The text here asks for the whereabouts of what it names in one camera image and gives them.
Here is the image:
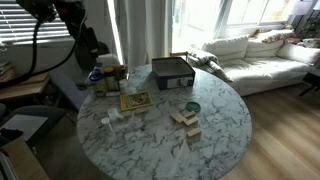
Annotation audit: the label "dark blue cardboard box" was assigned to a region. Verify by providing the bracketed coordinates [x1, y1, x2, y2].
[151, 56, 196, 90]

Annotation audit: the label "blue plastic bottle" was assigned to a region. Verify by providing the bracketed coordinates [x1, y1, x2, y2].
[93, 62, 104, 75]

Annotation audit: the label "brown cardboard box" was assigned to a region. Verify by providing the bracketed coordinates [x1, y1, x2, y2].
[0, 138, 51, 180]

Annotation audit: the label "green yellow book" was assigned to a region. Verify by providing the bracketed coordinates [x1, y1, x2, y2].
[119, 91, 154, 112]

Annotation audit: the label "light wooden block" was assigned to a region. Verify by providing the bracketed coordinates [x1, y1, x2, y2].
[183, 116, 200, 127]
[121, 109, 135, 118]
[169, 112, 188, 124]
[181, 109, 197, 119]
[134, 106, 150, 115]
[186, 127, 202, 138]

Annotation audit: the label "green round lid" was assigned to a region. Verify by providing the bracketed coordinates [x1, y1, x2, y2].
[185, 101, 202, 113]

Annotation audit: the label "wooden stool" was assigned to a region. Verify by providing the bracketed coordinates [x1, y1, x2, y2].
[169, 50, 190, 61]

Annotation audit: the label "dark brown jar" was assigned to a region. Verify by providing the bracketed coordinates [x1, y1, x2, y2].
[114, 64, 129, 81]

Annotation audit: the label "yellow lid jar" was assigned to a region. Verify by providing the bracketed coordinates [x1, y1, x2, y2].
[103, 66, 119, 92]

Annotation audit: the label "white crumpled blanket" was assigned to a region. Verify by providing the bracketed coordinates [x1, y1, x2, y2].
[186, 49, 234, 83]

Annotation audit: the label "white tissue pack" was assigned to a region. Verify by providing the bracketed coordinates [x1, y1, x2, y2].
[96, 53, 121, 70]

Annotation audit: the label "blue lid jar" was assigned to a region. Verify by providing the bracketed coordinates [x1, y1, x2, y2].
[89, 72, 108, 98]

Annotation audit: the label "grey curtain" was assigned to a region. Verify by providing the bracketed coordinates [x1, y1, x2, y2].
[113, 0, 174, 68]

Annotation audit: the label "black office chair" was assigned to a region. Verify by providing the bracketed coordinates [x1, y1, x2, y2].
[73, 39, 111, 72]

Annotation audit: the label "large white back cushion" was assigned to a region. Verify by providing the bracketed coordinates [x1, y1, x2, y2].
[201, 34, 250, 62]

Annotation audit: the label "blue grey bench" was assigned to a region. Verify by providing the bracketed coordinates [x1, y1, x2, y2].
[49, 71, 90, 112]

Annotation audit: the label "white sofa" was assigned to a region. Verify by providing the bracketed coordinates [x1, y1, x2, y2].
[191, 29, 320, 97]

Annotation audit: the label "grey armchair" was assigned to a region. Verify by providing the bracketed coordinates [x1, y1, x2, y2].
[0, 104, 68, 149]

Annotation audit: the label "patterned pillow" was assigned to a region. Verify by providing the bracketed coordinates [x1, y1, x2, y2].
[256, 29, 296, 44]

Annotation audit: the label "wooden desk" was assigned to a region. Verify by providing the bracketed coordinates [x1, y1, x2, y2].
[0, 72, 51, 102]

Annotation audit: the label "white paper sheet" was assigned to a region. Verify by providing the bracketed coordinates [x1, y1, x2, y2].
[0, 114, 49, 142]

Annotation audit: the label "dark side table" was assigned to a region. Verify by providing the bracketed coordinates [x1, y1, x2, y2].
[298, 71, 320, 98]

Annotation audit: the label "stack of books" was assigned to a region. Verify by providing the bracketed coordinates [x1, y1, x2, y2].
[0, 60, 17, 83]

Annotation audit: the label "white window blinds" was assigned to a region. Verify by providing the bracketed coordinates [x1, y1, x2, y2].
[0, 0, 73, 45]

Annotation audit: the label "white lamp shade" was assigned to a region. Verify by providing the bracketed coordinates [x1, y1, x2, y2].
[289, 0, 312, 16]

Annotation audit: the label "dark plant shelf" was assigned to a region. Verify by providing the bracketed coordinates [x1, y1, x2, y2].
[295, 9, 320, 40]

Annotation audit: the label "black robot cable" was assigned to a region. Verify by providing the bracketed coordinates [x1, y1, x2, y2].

BRIEF: Omit every picture while copying the listing above exactly.

SOLUTION TO THIS EXERCISE:
The text here asks for the whereabouts of what it names in one camera image and gives them.
Here is the image:
Annotation audit: the label "dark blue cardboard box" was assigned to a region. Verify by providing the bracketed coordinates [x1, y1, x2, y2].
[151, 56, 196, 90]

Annotation audit: the label "blue plastic bottle" was assigned to a region. Verify by providing the bracketed coordinates [x1, y1, x2, y2].
[93, 62, 104, 75]

Annotation audit: the label "brown cardboard box" was assigned to a region. Verify by providing the bracketed coordinates [x1, y1, x2, y2].
[0, 138, 51, 180]

Annotation audit: the label "green yellow book" was assigned to a region. Verify by providing the bracketed coordinates [x1, y1, x2, y2].
[119, 91, 154, 112]

Annotation audit: the label "light wooden block" was assigned to a region. Verify by providing the bracketed coordinates [x1, y1, x2, y2].
[183, 116, 200, 127]
[121, 109, 135, 118]
[169, 112, 188, 124]
[181, 109, 197, 119]
[134, 106, 150, 115]
[186, 127, 202, 138]

Annotation audit: the label "green round lid" was assigned to a region. Verify by providing the bracketed coordinates [x1, y1, x2, y2].
[185, 101, 202, 113]

Annotation audit: the label "wooden stool" was assigned to a region. Verify by providing the bracketed coordinates [x1, y1, x2, y2].
[169, 50, 190, 61]

Annotation audit: the label "dark brown jar" was assigned to a region. Verify by providing the bracketed coordinates [x1, y1, x2, y2].
[114, 64, 129, 81]

Annotation audit: the label "yellow lid jar" was assigned to a region. Verify by providing the bracketed coordinates [x1, y1, x2, y2].
[103, 66, 119, 92]

Annotation audit: the label "white crumpled blanket" was assigned to a region. Verify by providing the bracketed coordinates [x1, y1, x2, y2].
[186, 49, 234, 83]

Annotation audit: the label "white tissue pack" was assigned to a region. Verify by providing the bracketed coordinates [x1, y1, x2, y2].
[96, 53, 121, 70]

Annotation audit: the label "blue lid jar" was assigned to a region. Verify by providing the bracketed coordinates [x1, y1, x2, y2].
[89, 72, 108, 98]

Annotation audit: the label "grey curtain" was assigned to a region. Verify by providing the bracketed coordinates [x1, y1, x2, y2].
[113, 0, 174, 68]

Annotation audit: the label "black office chair" was assigned to a region. Verify by providing the bracketed coordinates [x1, y1, x2, y2].
[73, 39, 111, 72]

Annotation audit: the label "large white back cushion" was assigned to a region. Verify by providing the bracketed coordinates [x1, y1, x2, y2].
[201, 34, 250, 62]

Annotation audit: the label "blue grey bench" was assigned to a region. Verify by providing the bracketed coordinates [x1, y1, x2, y2].
[49, 71, 90, 112]

Annotation audit: the label "white sofa" was assigned to a region. Verify by providing the bracketed coordinates [x1, y1, x2, y2].
[191, 29, 320, 97]

Annotation audit: the label "grey armchair" was assigned to a region. Verify by providing the bracketed coordinates [x1, y1, x2, y2].
[0, 104, 68, 149]

Annotation audit: the label "patterned pillow" was assigned to a region. Verify by providing the bracketed coordinates [x1, y1, x2, y2].
[256, 29, 296, 44]

Annotation audit: the label "wooden desk" was assigned to a region. Verify by providing the bracketed coordinates [x1, y1, x2, y2].
[0, 72, 51, 102]

Annotation audit: the label "white paper sheet" was assigned to a region. Verify by providing the bracketed coordinates [x1, y1, x2, y2].
[0, 114, 49, 142]

Annotation audit: the label "dark side table" was assigned to a region. Verify by providing the bracketed coordinates [x1, y1, x2, y2].
[298, 71, 320, 98]

Annotation audit: the label "stack of books" was assigned to a region. Verify by providing the bracketed coordinates [x1, y1, x2, y2].
[0, 60, 17, 83]

Annotation audit: the label "white window blinds" was assigned to a region. Verify by providing the bracketed coordinates [x1, y1, x2, y2].
[0, 0, 73, 45]

Annotation audit: the label "white lamp shade" was assigned to a region. Verify by providing the bracketed coordinates [x1, y1, x2, y2].
[289, 0, 312, 16]

Annotation audit: the label "dark plant shelf" was assigned to a region. Verify by providing the bracketed coordinates [x1, y1, x2, y2].
[295, 9, 320, 40]

Annotation audit: the label "black robot cable" was assigned to a region. Verify by providing the bracketed coordinates [x1, y1, x2, y2].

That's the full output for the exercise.